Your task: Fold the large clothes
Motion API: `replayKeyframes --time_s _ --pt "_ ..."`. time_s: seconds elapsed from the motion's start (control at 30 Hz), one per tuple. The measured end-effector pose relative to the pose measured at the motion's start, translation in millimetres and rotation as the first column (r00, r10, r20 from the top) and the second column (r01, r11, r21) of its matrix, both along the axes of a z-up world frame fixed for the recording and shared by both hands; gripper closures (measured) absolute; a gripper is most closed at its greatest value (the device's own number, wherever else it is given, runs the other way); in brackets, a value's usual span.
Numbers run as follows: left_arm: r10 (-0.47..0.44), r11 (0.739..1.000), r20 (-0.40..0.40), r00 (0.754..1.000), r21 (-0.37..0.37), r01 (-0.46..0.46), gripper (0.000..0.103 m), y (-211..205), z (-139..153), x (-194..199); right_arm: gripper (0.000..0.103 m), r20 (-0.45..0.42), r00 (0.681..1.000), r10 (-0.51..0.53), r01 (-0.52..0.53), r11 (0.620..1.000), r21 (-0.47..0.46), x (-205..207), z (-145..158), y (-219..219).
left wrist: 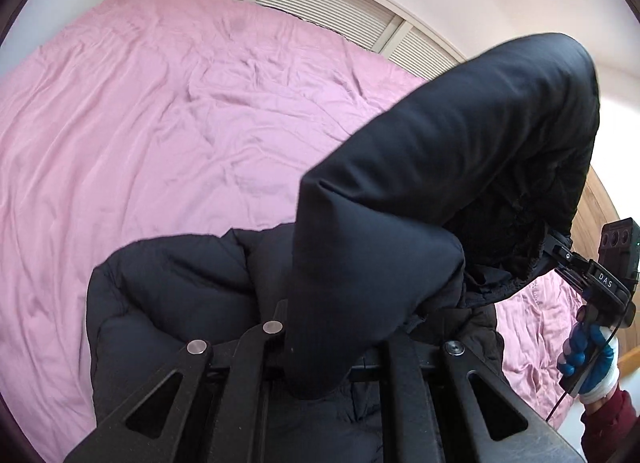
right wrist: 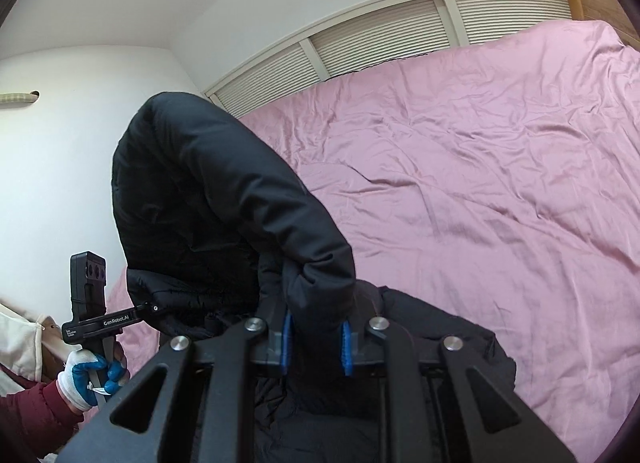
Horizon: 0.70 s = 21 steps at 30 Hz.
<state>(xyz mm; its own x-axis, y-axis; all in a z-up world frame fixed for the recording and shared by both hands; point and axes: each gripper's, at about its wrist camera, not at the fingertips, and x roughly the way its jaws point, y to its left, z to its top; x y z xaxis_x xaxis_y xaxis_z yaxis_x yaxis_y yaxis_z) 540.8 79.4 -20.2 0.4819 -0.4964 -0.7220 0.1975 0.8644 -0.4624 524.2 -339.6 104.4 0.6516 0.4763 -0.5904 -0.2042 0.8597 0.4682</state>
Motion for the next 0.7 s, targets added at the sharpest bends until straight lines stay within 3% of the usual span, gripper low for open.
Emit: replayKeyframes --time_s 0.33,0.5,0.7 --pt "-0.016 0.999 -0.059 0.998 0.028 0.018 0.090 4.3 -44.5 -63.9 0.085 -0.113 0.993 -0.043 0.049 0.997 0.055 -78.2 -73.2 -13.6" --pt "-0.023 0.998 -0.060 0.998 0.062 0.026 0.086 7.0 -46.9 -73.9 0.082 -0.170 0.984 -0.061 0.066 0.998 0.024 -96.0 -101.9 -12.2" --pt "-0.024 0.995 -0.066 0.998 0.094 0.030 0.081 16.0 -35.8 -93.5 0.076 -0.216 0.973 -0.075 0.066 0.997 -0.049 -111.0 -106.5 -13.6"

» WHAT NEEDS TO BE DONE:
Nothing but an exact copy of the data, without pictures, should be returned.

» RESPONSE AREA:
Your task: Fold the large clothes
Motion API: `replayKeyframes --time_s _ --pt "_ ..."`. time_s: seconds elapsed from the motion's start (control at 30 Hz), one per tuple. The measured end-effector pose relative to the pose measured at the motion's start, translation in millimetres and rotation as the first column (r00, r10, r20 from the top) and the second column (r01, r11, r21) of its matrix, both along the axes of a z-up world frame fixed for the recording and shared by both hands; gripper closures (measured) absolute; a gripper is most closed at its greatest value (the device's own number, wherever else it is given, runs the other way); in brackets, a value's usual span.
Numbers run as follows: left_arm: r10 (-0.47..0.44), r11 (0.739..1.000), r20 (-0.40..0.40), r00 (0.754..1.000), r21 (-0.37..0.37), r01 (-0.46..0.46), gripper (0.000..0.103 m), y (-211..205), z (-139..153), x (-194..199); right_arm: gripper (0.000..0.103 m), r20 (-0.45..0.42), r00 (0.681..1.000), r10 (-0.51..0.53), r01 (-0.52..0.53), r11 (0.620..1.000), r21 (-0.47..0.46), x (-205..207), z (-145..158), y (-219..219).
left wrist: 
right wrist: 
Horizon: 0.70 s = 21 steps at 30 Hz.
<state>(xyz mm; its own x-axis, y-axis; all in a z-up world frame fixed for the recording and shared by both hands; point and axes: each gripper's, at about its wrist camera, not at the fingertips, and x roughly the way its jaws point, y to its left, z to its top; x y z xaxis_x xaxis_y xaxis_z yaxis_x yaxis_y yaxis_z) 540.8 79.4 -20.2 0.4819 -0.4964 -0.7220 0.1975 0.8644 -0.4624 524.2 -339.6 104.4 0.6516 0.4763 -0.5904 -0.2042 0.8597 0.4682</state>
Motion for the next 0.7 s, targets added at the sharpest bends until straight lines stay within 3% of the usual span, gripper low for open.
Emit: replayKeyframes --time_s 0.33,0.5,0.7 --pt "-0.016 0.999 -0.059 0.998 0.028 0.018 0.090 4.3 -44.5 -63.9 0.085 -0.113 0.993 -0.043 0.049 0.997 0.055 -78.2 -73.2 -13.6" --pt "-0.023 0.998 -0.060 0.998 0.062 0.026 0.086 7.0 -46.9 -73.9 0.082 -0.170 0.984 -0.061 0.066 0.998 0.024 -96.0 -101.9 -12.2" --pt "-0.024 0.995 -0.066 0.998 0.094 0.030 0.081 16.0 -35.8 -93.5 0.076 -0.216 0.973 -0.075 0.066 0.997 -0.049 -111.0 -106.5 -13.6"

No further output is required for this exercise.